Chapter 24 #2
“It actually helped your case. I thought you were just being a possessive asshole, but I understand now there’s some lingering shit up there.”
She reached over and tapped his temple. Logan laughed, a sound she had not heard in far too long. It released a cord in her chest, unfurling a parachute behind them.
Logan glanced over as he switched lanes. “So, what’s stopping you from hopping on a plane right now?”
“He’s seeing someone else,” she deflected.
Logan, despite a good portion of her inner monologue’s accusations, was not stupid. He knew that was yet another trauma he’d contributed to.
“I’m sorry.”
“It’s my own fault. He was willing, I think, to actually give it a shot, but I’m a fucking mess. He deserves someone more available.”
She paused to stabilize her breathing. The Milo of it all was the one thing she still hadn’t unraveled. He’d texted her a few times when she’d first gotten home, but it only made things harder. They could both sense it.
“I know I said nothing was off limits, but maybe we could circle back on Milo after we settle some of our shit?”

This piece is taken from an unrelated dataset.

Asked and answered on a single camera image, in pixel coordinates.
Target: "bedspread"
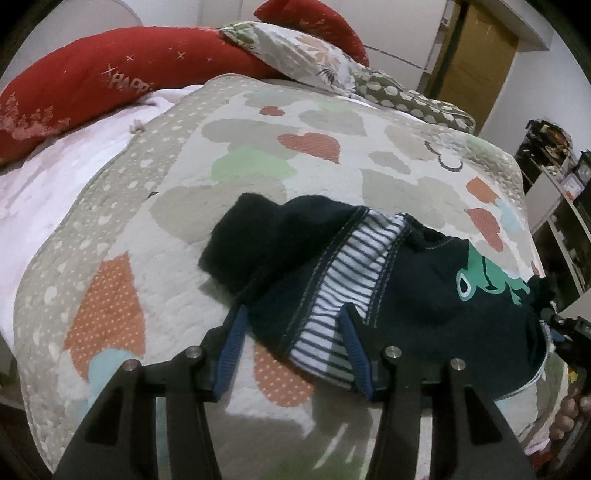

“Fair enough,” he conceded. “Where do you want to start there?“
She laughed, just enough that it gave him permission to join her.
What a fucking mess they’d made.
“I guess we could start with Sloane. I know we’ve covered what you think happened, but I feel like we’ve only ever scratched the surface.”
“Ah. I don’t know,” Logan sighed. “I think if I’m being really honest with myself, that I had been unhappy with us for a while and was just too much of a pussy to admit it. And then I met Sloane, and she was just so different, and not just from you, Hanna. From me, too.”
Hanna was surprised by that.
“You were unhappy?”
Logan shrugged. “Maybe that’s the wrong word. I was… content. But… neither of us was misting up at the airport when I left for New York, you know? I’d seen you cry harder saying goodbye to Sara after the holidays.”
Hanna’s chest cracked with the memory. She’d dropped him off and hadn’t even gone inside.
And he hadn’t asked her to.
Her own tear-stained face staring back at her in an SFO bathroom flashed to her mind, the thought of leaving Milo shredding her from the inside out.
Maybe they were unhappy. If she stepped back and looked at it objectively, they were comfortable at best.
“I guess things weren’t, like, amazing. I actually wasn’t that shocked when you found someone else, you know that? I was mostly just shocked that you told me.”
“I’m a dick in a lot of ways, but not that one,” Logan muttered.
“I know! I know. But you just don’t expect a call from your boyfriend to ask if it’s cool if he’s in love with someone else.”
Logan barked a laugh, “That’s not how that happened.”
“It’s not far off!”
The tension between them simmered under the laughter, but it wasn’t overwhelming. Hanna didn’t feel the need to hang up or run away or ignore it. She could sit with it. She had a passing thought that Olivia would be proud of her.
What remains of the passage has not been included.